__EXERCISE GOAL__
Write out, precisely and in full, each line of the material.

__GIVEN DATA__
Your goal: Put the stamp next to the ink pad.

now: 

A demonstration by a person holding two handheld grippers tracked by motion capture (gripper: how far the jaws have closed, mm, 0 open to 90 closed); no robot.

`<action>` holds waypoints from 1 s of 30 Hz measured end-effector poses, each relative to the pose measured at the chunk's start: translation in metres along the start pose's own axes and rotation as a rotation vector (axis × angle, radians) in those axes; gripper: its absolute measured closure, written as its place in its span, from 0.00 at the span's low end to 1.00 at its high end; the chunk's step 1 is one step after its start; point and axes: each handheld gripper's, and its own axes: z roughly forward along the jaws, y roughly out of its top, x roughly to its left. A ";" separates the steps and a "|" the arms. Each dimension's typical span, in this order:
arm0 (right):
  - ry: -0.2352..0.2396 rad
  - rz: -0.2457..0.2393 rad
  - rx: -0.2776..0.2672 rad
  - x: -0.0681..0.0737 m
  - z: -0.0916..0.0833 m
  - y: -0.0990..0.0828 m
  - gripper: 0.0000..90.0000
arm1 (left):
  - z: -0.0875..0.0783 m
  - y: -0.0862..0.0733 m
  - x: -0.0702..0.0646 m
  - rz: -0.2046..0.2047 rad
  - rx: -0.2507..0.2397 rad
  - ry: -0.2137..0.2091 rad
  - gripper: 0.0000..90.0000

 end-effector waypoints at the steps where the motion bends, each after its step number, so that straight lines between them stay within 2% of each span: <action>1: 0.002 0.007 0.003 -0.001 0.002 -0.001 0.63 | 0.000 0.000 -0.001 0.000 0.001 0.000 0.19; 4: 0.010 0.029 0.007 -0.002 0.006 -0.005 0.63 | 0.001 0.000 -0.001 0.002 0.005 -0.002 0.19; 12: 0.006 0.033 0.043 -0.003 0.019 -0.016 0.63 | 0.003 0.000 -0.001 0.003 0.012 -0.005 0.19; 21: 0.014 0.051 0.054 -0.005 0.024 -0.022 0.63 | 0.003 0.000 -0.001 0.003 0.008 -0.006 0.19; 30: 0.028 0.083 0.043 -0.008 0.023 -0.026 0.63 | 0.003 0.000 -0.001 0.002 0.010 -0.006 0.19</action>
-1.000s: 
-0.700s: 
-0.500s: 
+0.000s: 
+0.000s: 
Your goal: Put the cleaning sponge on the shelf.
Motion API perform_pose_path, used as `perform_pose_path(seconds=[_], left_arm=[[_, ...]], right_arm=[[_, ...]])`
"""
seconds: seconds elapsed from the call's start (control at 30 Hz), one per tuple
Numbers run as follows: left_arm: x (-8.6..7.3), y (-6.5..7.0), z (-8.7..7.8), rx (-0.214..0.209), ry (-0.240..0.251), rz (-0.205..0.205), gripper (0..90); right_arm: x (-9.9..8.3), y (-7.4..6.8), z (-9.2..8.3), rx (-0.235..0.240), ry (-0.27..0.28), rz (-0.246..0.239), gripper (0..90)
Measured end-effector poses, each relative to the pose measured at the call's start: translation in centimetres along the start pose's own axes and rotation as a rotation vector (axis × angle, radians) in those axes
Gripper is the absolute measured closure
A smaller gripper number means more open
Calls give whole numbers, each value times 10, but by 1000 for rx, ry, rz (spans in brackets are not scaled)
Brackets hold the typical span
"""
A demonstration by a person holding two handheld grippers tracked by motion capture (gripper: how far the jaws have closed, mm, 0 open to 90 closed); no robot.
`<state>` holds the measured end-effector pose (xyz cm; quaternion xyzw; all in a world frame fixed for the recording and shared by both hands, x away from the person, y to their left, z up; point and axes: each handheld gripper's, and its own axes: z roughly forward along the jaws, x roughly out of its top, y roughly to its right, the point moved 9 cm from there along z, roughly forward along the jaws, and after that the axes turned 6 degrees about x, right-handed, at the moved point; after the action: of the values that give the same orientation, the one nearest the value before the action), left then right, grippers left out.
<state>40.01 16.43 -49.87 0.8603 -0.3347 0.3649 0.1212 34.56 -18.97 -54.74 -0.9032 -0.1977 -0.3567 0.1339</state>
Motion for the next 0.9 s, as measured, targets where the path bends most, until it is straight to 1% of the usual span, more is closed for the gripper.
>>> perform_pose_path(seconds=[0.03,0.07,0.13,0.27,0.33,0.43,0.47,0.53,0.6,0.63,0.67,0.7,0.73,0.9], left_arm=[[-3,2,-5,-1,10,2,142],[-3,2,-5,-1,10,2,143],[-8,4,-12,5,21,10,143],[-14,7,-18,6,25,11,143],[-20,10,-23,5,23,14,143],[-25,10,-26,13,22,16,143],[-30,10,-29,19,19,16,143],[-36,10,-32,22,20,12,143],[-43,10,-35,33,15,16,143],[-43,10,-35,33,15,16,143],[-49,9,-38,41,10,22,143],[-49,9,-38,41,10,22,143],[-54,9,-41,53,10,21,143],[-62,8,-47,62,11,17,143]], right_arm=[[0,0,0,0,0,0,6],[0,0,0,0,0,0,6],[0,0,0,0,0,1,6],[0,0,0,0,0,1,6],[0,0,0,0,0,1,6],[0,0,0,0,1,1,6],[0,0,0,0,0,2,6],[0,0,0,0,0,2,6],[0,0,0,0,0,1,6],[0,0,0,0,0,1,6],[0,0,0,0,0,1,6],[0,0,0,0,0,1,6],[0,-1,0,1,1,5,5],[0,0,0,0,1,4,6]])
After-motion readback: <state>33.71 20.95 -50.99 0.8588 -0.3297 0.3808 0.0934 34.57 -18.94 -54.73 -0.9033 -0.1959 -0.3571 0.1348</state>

__SOLUTION FOR THIS TASK__
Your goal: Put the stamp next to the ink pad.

now: 

A demonstration by a person holding two handheld grippers tracked by motion capture (gripper: how far the jaws have closed, mm, 0 open to 90 closed); no robot.

`<action>` holds waypoints from 1 s of 30 Hz measured end-effector poses, each relative to the pose measured at the chunk's start: translation in metres along the start pose's own axes and rotation as a rotation vector (axis × angle, radians) in those axes; gripper: its absolute measured closure, written as its place in its span, from 0.00 at the span's low end to 1.00 at its high end; the chunk's step 1 is one step after its start; point and axes: each handheld gripper's, and its own axes: z roughly forward along the jaws, y roughly out of its top, x roughly to its left. A ";" separates the steps and a "|" the arms. Each dimension's typical span, in this order:
arm0 (right):
  - ry: -0.2352..0.2396 rad
  - rz: -0.2457..0.2393 rad
  - rx: -0.2776..0.2672 rad
  - x: -0.0681..0.0737 m
  - z: -0.0916..0.0833 m
  - y: -0.0990..0.0828 m
  - gripper: 0.0000..90.0000
arm1 (left):
  - z: -0.0875..0.0783 m
  - y: -0.0862..0.0733 m
  - x: -0.0702..0.0646 m
  - rz: -0.2046..0.2047 rad
  - rx: -0.2507..0.2397 rad
  - ry: -0.2137..0.2091 rad
  - gripper: 0.0000..90.0000

 end-effector waypoints at the steps where the motion bends, each after its step number, so that straight lines between them stay within 2% of each span: <action>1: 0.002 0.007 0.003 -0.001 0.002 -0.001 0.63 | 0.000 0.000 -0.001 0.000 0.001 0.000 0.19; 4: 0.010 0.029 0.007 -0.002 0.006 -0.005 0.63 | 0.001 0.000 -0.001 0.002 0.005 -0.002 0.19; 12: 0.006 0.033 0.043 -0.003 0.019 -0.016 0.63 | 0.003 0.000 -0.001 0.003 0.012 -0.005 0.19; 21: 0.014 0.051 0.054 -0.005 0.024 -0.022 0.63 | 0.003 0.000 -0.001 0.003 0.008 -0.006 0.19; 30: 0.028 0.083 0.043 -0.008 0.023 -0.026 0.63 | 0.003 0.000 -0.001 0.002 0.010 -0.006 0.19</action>
-1.000s: 
-0.700s: 
-0.500s: 
+0.000s: 
+0.000s: 
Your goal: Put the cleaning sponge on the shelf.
Motion API perform_pose_path, used as `perform_pose_path(seconds=[_], left_arm=[[_, ...]], right_arm=[[_, ...]])`
"""
seconds: seconds elapsed from the call's start (control at 30 Hz), one per tuple
Numbers run as follows: left_arm: x (-8.6..7.3), y (-6.5..7.0), z (-8.7..7.8), rx (-0.214..0.209), ry (-0.240..0.251), rz (-0.205..0.205), gripper (0..90); right_arm: x (-9.9..8.3), y (-7.4..6.8), z (-9.2..8.3), rx (-0.235..0.240), ry (-0.27..0.28), rz (-0.246..0.239), gripper (0..90)
Measured end-effector poses, each relative to the pose measured at the call's start: translation in centimetres along the start pose's own axes and rotation as a rotation vector (axis × angle, radians) in those axes
Gripper is the absolute measured closure
A smaller gripper number means more open
Calls give whole numbers, each value times 10, but by 1000 for rx, ry, rz (spans in brackets are not scaled)
Brackets hold the typical span
"""
A demonstration by a person holding two handheld grippers tracked by motion capture (gripper: how far the jaws have closed, mm, 0 open to 90 closed); no robot.
`<state>` holds the measured end-effector pose (xyz cm; quaternion xyzw; all in a world frame fixed for the recording and shared by both hands, x away from the person, y to their left, z up; point and axes: each handheld gripper's, and its own axes: z roughly forward along the jaws, x roughly out of its top, y roughly to its right, the point moved 9 cm from there along z, roughly forward along the jaws, and after that the axes turned 6 degrees about x, right-handed, at the moved point; after the action: of the values that give the same orientation, the one nearest the value before the action), left then right, grippers left out.
<state>40.01 16.43 -49.87 0.8603 -0.3347 0.3649 0.1212 34.56 -18.97 -54.74 -0.9032 -0.1977 -0.3567 0.1339</state>
Motion for the next 0.9 s, as measured, targets where the path bends most, until it is straight to 1% of the usual span, more is closed for the gripper.
>>> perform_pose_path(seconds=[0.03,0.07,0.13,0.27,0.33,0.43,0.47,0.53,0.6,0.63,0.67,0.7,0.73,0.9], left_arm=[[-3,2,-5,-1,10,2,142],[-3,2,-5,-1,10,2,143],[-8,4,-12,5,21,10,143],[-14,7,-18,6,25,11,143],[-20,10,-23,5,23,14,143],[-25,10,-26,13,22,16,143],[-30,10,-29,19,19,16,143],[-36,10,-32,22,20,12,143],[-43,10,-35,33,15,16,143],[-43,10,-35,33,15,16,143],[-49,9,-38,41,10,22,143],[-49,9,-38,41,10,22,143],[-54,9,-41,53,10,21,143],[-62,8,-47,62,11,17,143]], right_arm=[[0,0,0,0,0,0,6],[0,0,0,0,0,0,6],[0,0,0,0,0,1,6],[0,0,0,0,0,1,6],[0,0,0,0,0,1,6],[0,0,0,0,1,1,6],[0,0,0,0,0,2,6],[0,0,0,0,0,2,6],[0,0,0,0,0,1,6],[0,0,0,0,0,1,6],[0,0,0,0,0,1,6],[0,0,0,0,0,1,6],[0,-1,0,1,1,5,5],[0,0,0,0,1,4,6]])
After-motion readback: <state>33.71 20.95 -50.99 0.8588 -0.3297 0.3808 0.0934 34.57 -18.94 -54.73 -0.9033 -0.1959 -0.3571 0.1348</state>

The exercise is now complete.